Skip the images and restate every line of the records exactly.
____ Task input
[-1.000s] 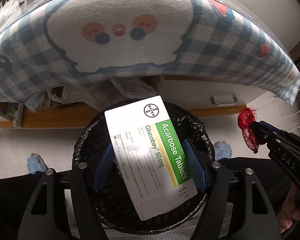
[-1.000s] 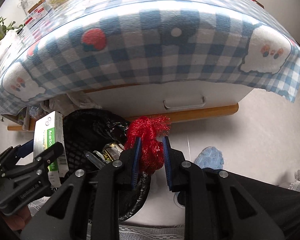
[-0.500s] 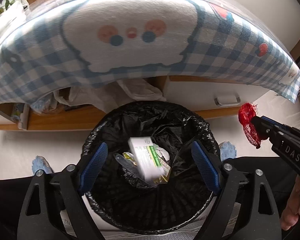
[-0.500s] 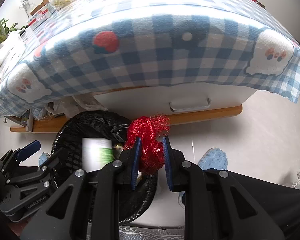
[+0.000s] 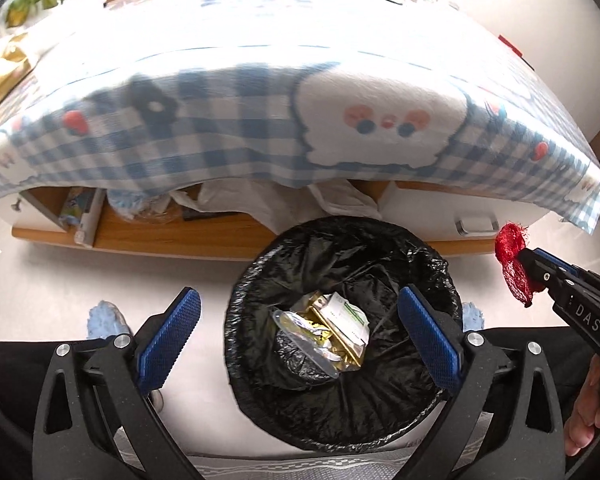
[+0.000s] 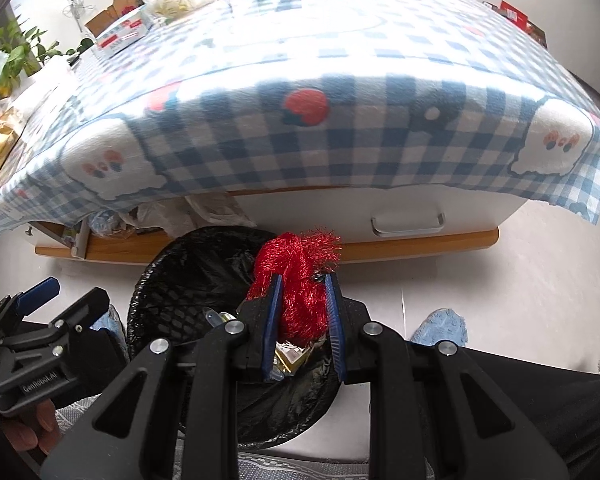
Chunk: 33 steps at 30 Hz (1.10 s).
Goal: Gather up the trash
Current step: 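Lower the right tool into the bin and release the red tinsel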
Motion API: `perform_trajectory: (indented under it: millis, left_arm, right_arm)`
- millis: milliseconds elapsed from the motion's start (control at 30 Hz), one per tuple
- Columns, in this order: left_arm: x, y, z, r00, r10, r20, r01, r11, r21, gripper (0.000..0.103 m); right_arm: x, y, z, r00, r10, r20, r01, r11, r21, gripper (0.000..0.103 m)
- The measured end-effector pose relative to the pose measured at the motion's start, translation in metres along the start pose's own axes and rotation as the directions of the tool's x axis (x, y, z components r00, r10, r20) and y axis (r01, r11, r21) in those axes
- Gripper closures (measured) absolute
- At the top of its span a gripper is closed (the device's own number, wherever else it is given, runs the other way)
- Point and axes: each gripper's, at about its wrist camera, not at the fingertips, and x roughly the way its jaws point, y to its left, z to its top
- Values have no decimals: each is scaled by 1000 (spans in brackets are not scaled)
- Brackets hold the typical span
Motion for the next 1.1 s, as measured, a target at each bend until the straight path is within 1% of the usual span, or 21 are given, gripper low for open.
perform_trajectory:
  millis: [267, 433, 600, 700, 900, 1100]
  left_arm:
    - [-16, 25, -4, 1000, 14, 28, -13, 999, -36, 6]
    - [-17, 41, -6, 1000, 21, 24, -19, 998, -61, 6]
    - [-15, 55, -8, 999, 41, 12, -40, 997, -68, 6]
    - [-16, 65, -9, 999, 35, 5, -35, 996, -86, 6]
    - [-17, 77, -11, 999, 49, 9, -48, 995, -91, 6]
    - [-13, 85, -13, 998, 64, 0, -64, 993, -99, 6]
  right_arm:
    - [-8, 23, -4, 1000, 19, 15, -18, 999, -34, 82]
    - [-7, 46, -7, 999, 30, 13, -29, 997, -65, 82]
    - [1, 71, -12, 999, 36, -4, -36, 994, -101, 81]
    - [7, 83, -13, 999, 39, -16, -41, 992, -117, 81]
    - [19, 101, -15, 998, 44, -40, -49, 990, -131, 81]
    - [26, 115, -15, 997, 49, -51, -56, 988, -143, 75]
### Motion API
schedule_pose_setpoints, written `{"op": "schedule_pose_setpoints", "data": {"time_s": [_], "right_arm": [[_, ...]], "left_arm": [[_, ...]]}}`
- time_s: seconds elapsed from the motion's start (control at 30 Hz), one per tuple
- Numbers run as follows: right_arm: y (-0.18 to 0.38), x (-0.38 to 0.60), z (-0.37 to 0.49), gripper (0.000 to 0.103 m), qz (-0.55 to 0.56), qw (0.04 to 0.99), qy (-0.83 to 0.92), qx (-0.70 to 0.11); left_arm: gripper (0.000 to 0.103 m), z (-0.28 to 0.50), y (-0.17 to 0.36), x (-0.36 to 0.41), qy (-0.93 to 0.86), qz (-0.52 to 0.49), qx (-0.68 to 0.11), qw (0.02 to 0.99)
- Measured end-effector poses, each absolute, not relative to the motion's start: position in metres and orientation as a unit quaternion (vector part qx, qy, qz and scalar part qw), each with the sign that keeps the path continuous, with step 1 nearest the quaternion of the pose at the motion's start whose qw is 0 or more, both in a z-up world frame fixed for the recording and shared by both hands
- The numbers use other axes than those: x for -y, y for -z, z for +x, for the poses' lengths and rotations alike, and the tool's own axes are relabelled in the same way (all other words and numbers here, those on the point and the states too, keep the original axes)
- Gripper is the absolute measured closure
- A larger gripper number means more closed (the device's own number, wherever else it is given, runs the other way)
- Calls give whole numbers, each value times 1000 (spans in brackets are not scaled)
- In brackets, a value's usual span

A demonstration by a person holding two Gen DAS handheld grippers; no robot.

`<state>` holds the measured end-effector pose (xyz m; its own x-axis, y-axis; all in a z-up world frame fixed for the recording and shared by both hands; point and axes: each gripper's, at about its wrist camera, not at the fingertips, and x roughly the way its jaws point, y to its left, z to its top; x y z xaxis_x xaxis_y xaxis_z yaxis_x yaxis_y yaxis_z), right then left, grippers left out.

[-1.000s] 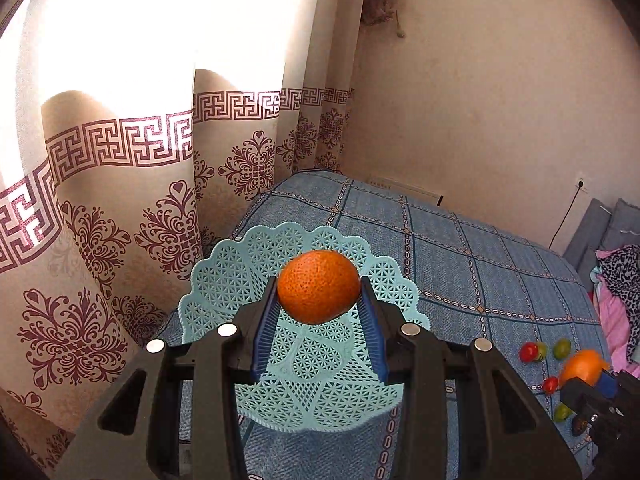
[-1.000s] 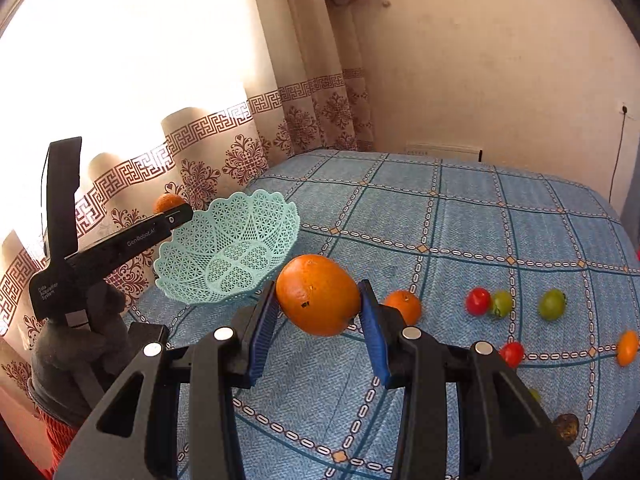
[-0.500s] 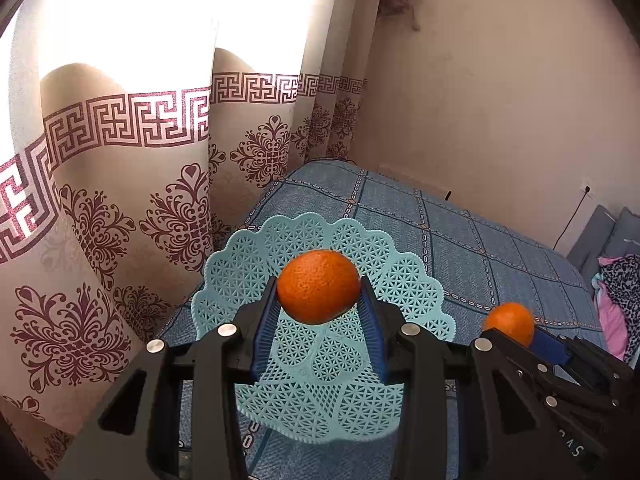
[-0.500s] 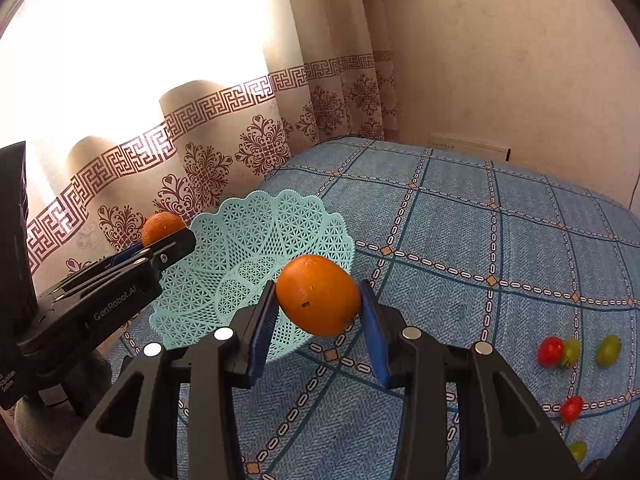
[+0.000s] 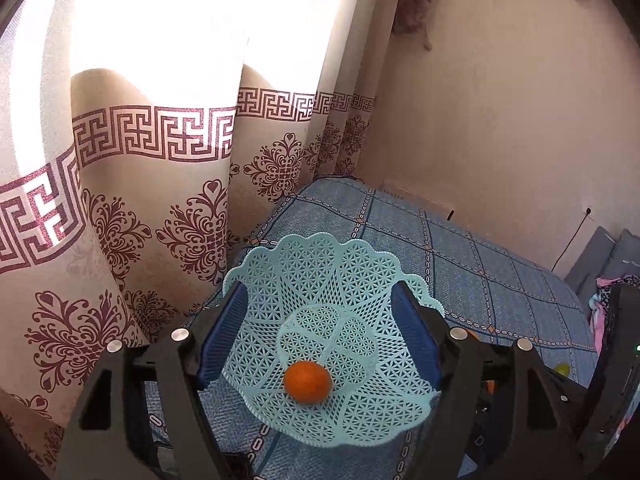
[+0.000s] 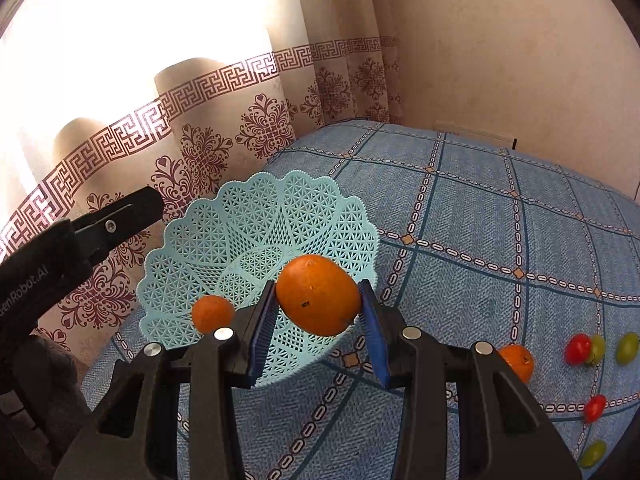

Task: Organize fruits
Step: 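Open the right gripper to drop its orange into the teal basket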

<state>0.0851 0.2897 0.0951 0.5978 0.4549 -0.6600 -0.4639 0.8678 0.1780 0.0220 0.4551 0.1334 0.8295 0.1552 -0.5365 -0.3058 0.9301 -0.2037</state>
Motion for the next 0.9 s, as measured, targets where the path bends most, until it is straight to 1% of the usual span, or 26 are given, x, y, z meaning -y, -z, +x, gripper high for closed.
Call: {"op": "schedule_pose_setpoints", "data": {"time_s": [0.1,0.13,0.17,0.2,0.23,0.47,0.9], "right_arm": [[-97,-292,84,62,-7,894,-258,-365],[-97,-292,84,60,-6,894,-259,-366],[-97,-292,84,51,-4,894,-261,-365],[-99,-290,83,37,-1,896,-259,-361],[-101,-290,82,33,1,900,-255,-354],[-109,-277,68,32,-3,912,-245,-330],[-112,-232,54,32,29,921,-215,-325]], "left_arm": [[20,19,-137,-457,-125,-145,-258,947],[17,17,-138,-457,-126,-146,-256,947],[14,18,-139,-457,-127,-146,-254,948],[12,17,-139,-457,-128,-147,-252,948],[10,17,-140,-458,-130,-147,-250,948],[5,13,-147,-456,-138,-143,-233,952],[4,9,-153,-427,-113,-107,-222,962]]}}
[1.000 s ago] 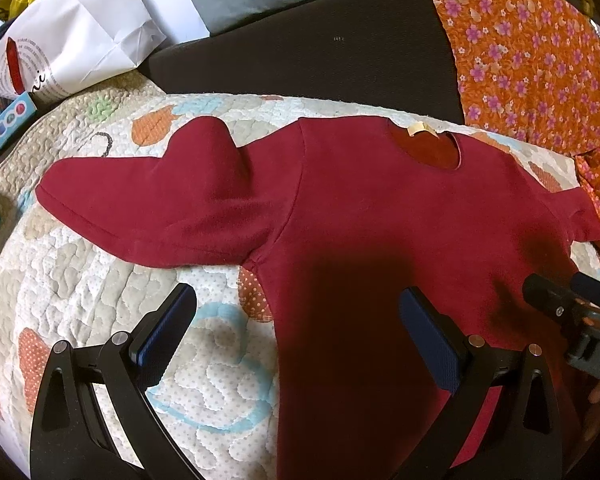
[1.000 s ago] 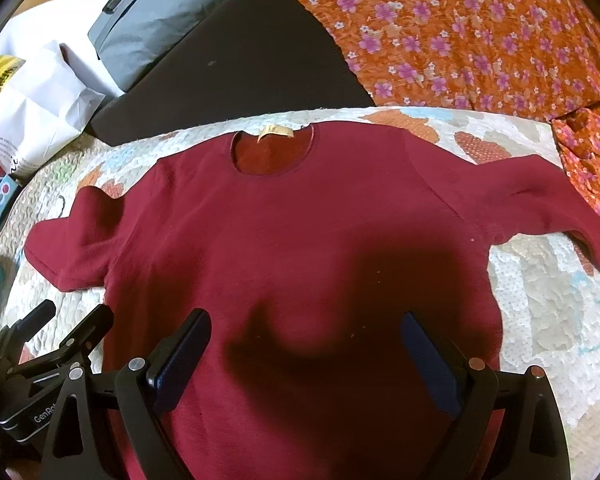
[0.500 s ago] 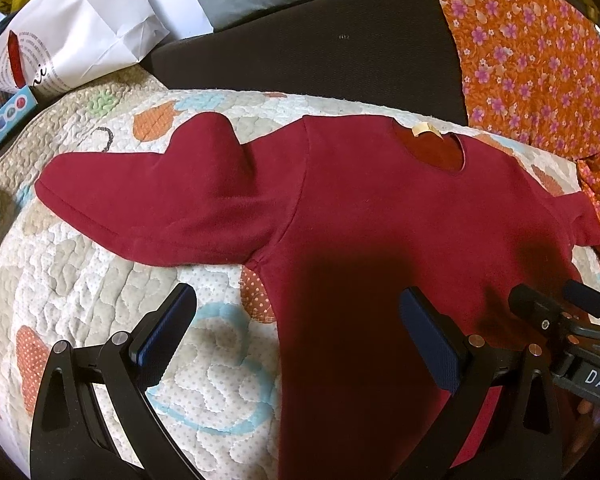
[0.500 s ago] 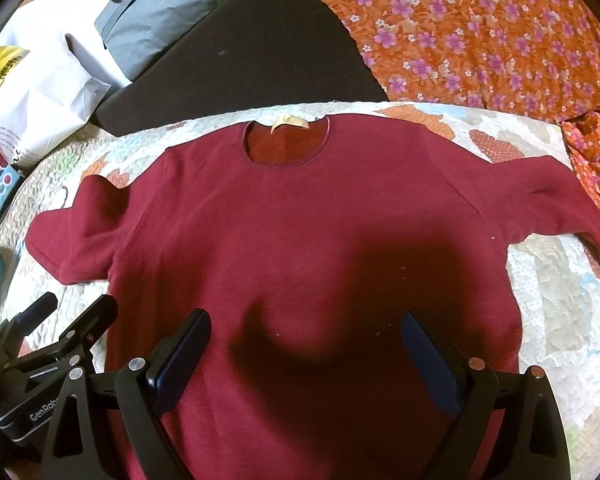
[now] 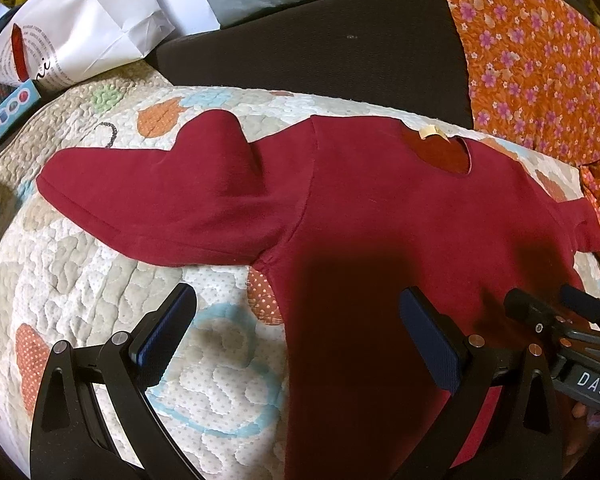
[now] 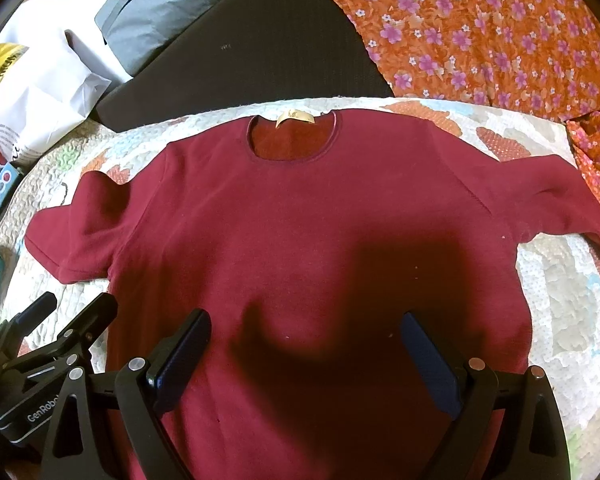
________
Task result —
[-1.000s] 
[-1.000s] 
[-0.500s] 
[-0.500s] 
[+0.000s] 
[+0.000s] 
Chunk: 33 steps at 30 Hz (1.10 s).
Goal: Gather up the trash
Current step: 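Lower the right tool into the bin and release the red tinsel
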Motion API: `perform_trajectory: (indented under it: millis, left_arm, right_arm)`
- millis: milliseconds elapsed from the motion's start (control at 30 Hz), one per tuple
- Columns, in this order: left_arm: x, y, z, r00, r10, r20, r01, r11, r21, gripper (0.000..0.103 m); right_arm: x, y, z, r00, r10, r20, r01, r11, r21, gripper (0.000..0.103 m)
- The measured end-effector pose relative to the pose measured at the motion's start, translation in metres along the start pose's own axes and rotation as the directions of the tool's x axis (x, y, z components r00, r10, r20) and y axis (r01, r11, r21) in those axes
- Gripper closures (measured) absolute
- At the top of its span a gripper is closed (the device's own number, wherever else it is given, runs the other way)
- Point and axes: each gripper's, at about its wrist camera, not at the fingertips, and x roughly the way its jaws point, y to its left, z to its top
- Values have no decimals: each is scaled by 1000 (spans in brackets are not scaled)
- Brackets hold the typical span
Motion for the next 1.1 s, as measured, a target at each bend until the straight path is within 1% of the usual span, or 21 are given, gripper low for open.
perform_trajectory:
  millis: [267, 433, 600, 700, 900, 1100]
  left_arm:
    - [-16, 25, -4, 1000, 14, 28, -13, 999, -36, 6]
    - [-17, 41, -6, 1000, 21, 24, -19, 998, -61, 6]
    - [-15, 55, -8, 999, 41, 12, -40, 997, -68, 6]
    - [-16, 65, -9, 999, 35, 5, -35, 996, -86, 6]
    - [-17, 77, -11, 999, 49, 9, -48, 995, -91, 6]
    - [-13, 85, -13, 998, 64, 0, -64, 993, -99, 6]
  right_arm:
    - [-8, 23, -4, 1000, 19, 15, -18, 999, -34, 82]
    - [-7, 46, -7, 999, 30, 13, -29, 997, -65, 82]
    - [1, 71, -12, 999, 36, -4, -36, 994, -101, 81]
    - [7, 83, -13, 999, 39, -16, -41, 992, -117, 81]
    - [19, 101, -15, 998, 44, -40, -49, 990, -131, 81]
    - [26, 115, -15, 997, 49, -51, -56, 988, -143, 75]
### Motion API
schedule_pose_setpoints, written `{"op": "schedule_pose_setpoints", "data": {"time_s": [_], "right_arm": [[_, ...]], "left_arm": [[_, ...]]}}`
- time_s: seconds elapsed from the motion's start (control at 30 Hz), one per tuple
- Numbers run as follows: right_arm: y (-0.18 to 0.38), x (-0.38 to 0.60), z (-0.37 to 0.49), gripper (0.000 to 0.103 m), qz (-0.55 to 0.56), qw (0.04 to 0.99), qy (-0.83 to 0.92), qx (-0.70 to 0.11); left_arm: gripper (0.000 to 0.103 m), z (-0.28 to 0.50), y (-0.17 to 0.36), x (-0.36 to 0.41), qy (-0.93 to 0.86), qz (-0.52 to 0.49), qx (-0.68 to 0.11), qw (0.02 to 0.99)
- Measured end-effector poses, each absolute, not relative to the motion's start: position in metres and orientation as a unit quaternion (vector part qx, qy, qz and scalar part qw), each with the sign that keeps the path continuous, with step 1 nearest the quaternion of the pose at the motion's start whose qw is 0 or more, both in a z-up world frame fixed for the recording and shared by both hands
- The numbers use other axes than those: x for -y, y for -z, z for +x, for the poses' lengths and rotations alike, and the tool's own axes are relabelled in the same way (all other words and numbers here, those on the point and the states too, keep the original axes)
- Gripper is the absolute measured closure
- A larger gripper number means more closed (the device's own number, wherever else it is given, runs the other way)
- Calls give whole numbers, each value times 1000 (spans in brackets are not scaled)
- In brackets, a value's usual span

A demonstration by a person holding two Gen DAS handheld grippers; no robot.

`<state>` holds the measured end-effector pose (xyz m; its own x-axis, y-axis; all in a z-up world frame fixed for the recording and shared by both hands; point and axes: each gripper's, at about its wrist camera, not at the fingertips, and x roughly the way its jaws point, y to its left, z to its top; x y z xaxis_x xaxis_y xaxis_z yaxis_x yaxis_y yaxis_z), right then left, grippers left out.

[-1.000s] 
[-1.000s] 
[-0.500s] 
[-0.500s] 
[+0.000s] 
[+0.000s] 

Task: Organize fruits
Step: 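Open the right gripper to drop its orange into the teal basket
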
<state>0.0851 0.2897 0.0951 0.5978 0.4549 -0.6600 -0.4639 0.8678 0.1780 0.0220 0.4551 0.1334 0.8295 0.1552 -0.5365 -0.3058 0.9301 -0.2037</state>
Motion for the next 0.9 s, as measured, targets where the path bends most, until it is straight to 1% of the usual span, or 26 are given, x, y, z meaning -y, -z, +x, gripper high for closed.
Call: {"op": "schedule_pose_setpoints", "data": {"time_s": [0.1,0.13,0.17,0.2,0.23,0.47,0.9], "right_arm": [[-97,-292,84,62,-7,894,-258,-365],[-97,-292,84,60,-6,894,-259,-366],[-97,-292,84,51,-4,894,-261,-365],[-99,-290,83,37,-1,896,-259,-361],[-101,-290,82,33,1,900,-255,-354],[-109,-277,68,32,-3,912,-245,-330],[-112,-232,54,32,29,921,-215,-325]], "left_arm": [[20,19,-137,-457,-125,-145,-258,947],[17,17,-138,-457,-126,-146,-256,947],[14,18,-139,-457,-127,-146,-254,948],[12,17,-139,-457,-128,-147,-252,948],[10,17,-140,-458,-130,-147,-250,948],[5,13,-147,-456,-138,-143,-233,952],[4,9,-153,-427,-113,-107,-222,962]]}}
[1.000 s ago] 
[1.000 s ago] 
[0.500 s ago] 
[0.500 s ago] 
[now] 
[now] 

The exercise has now been completed.